Mulai 1 Agustus 2022,  Pemerintah Indonesia membuka lagi pengiriman Tenga Kerja Indonesia (TKI) atau Pekerja Migran Indonesia (PMI) ke Malaysia. Hal tersebut karena Indonesia 'percaya' kepada  Malaysia yang telah menyatakan berkomitmen untuk menggunakan sistem rekrutmen yang diinginkan oleh Indonesia.
Sebelumnya, pada 13 Juli 2022 lalu, Indonesia sempat menghentikan sementara pengiriman TKI ke Malaysia, termasuk ribuan orang yang direkrut untuk sektor perkebunan. Alasannya, Indonesia menganggap Malaysia telah melakukan pelanggaran dalam kesepakatan perekrutan pekerja yang ditandatangani kedua negara.

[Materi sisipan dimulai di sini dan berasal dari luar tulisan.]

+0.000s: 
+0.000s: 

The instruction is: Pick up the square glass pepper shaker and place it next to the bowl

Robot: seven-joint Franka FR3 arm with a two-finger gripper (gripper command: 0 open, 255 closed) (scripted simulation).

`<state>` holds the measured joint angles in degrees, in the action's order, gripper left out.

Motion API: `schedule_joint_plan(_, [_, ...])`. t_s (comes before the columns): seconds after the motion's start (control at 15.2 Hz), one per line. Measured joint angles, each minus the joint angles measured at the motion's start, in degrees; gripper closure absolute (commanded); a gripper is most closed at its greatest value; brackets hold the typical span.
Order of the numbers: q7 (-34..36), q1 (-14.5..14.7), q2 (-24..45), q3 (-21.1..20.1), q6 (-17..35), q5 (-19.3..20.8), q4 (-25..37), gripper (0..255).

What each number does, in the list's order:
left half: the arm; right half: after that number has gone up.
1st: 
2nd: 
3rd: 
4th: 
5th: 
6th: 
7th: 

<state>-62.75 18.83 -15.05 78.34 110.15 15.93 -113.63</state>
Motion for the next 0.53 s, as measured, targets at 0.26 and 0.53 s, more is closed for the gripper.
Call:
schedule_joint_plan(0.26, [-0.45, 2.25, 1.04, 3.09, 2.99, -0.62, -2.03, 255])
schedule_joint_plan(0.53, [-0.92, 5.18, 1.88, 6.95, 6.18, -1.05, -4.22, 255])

Namun, Pemerintah Indonesia pada akhirnya menyetujui permintaan Pemerintah Malaysia untuk kembali mengirimkan TKI ke Negeri Jiran. "Kepercayaan" Indonesia kepada Malaysia hingga membuka kembali penempatan TKI didasari oleh penandatanganan Joint Statement terkait implementasi nota kesepahaman (MoU) tentang Penempatan dan Pelindungan Pekerja Migran Indonesia Sektor Domestik di Malaysia. Joint Statement tersebut ditandatangani oleh Menteri Ketenagakerjaan, Ida Fauziyah dan Menteri Sumber Manusia Malaysia, Dato' Sri M. Saravanan Murugan, di Jakarta, Kamis (28/7/2022).

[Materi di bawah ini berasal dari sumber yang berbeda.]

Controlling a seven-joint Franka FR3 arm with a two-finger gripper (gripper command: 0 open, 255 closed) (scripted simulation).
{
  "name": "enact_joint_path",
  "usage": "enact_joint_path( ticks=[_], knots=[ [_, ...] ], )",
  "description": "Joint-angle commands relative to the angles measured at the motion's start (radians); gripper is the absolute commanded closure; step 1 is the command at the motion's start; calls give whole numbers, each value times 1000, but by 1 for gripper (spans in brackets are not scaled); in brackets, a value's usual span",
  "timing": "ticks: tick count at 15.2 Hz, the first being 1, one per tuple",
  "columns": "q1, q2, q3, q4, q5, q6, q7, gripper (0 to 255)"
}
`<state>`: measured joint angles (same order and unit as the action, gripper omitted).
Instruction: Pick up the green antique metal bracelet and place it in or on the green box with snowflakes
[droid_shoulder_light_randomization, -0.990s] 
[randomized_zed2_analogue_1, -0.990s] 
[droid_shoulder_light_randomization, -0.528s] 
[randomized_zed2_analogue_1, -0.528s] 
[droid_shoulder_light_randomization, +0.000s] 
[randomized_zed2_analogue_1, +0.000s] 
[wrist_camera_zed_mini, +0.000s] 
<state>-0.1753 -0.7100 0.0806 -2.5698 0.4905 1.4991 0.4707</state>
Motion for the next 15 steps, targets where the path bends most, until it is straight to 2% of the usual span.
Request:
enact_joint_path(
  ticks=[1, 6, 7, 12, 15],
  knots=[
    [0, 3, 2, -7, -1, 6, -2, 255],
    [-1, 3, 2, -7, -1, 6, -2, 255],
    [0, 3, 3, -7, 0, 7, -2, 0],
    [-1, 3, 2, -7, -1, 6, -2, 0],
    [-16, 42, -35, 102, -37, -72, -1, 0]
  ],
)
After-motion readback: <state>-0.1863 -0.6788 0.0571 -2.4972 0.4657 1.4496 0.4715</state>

Jika beberapa waktu lalu keputusan Indonesia menghentikan sementara pengiriman TKI ke Malaysia atas dasar adanya pelanggaran MoU, lalu seberapa kuat "Joint Statement" implementasi MoU dapat 'mengikat' Malaysia hingga tidak lagi melanggar?
Lebih dari itu, kenapa Indonesia kembali mengirim TKI ke Malaysia ketika Malaysia sedang kekurangan tenaga kerja? Indonesia mau menolong Malaysia kah? Ah ....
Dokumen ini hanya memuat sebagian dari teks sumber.